Transcriptional profiling reveals conserved and species-specific plant defense responses during the interaction of Physcomitrium patens with Botrytis cinerea.

KEY MESSAGE: Evolutionary conserved defense mechanisms present in extant bryophytes and angiosperms, as well as moss-specific defenses are part of the immune response of Physcomitrium patens. Bryophytes and tracheophytes are descendants of early land plants that evolved adaptation mechanisms to cope with different kinds of terrestrial stresses, including drought, variations in temperature and UV radiation, as well as defense mechanisms against microorganisms present in the air and soil. Although great advances have been made on pathogen perception and subsequent defense activation in angiosperms, limited information is available in bryophytes. In this study, a transcriptomic approach uncovered the molecular mechanisms underlying the defense response of the bryophyte Physcomitrium patens (previously Physcomitrella patens) against the important plant pathogen Botrytis cinerea.

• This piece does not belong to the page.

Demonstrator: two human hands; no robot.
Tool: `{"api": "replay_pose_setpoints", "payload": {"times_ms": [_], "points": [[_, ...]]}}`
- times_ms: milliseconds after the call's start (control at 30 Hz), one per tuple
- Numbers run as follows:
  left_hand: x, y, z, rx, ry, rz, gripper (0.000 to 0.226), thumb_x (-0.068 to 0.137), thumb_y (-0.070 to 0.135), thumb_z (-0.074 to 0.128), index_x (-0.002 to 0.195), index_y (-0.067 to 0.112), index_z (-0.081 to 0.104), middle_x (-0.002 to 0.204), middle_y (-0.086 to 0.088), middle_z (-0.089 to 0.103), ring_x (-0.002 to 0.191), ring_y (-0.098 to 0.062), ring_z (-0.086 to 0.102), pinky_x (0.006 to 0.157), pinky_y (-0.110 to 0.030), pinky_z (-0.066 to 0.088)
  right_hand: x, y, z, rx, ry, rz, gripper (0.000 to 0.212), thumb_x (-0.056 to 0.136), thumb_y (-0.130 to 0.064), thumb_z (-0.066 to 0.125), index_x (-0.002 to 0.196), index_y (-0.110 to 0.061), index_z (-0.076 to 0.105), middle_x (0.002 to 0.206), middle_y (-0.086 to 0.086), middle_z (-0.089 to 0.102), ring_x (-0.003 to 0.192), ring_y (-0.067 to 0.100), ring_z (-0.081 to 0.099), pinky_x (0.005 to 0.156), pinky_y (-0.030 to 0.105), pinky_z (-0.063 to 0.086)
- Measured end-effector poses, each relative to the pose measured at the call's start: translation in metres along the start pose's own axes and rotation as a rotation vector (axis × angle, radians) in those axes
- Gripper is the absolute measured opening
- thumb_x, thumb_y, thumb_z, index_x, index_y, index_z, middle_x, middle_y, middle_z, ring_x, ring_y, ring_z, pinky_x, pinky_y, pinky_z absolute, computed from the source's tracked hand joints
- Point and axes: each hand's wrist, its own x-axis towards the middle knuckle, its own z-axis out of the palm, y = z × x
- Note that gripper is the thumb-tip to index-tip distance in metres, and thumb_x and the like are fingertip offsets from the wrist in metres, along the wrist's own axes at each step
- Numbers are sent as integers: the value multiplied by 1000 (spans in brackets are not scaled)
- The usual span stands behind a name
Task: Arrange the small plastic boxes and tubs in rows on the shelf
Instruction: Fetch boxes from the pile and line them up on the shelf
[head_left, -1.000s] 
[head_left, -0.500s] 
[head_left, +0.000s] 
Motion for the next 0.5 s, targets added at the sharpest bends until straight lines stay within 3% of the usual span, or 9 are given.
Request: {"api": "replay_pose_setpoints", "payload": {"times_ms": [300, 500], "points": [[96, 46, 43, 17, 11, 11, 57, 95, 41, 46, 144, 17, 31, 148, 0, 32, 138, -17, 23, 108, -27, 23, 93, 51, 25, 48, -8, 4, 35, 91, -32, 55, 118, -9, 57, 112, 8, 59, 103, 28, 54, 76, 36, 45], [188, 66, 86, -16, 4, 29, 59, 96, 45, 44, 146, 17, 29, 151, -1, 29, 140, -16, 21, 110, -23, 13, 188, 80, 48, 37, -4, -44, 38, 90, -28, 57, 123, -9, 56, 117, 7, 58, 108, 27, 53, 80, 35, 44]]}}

A total of 3.072 differentially expressed genes were significantly affected during B. cinerea infection, including genes encoding proteins with known functions in angiosperm immunity and involved in pathogen perception, signaling, transcription, hormonal signaling, metabolic pathways such as shikimate and phenylpropanoid, and proteins with diverse role in defense against biotic stress. Similarly as in other plants, B. cinerea infection leads to downregulation of genes involved in photosynthesis and cell cycle progression. These results highlight the existence of evolutionary conserved defense responses to pathogens throughout the green plant lineage, suggesting that they were probably present in the common ancestors of land plants. Moreover, several genes acquired by horizontal transfer from prokaryotes and fungi, and a high number of P. patens-specific orphan genes were differentially expressed during B. cinerea infection, suggesting that they are important players in the moss immune response.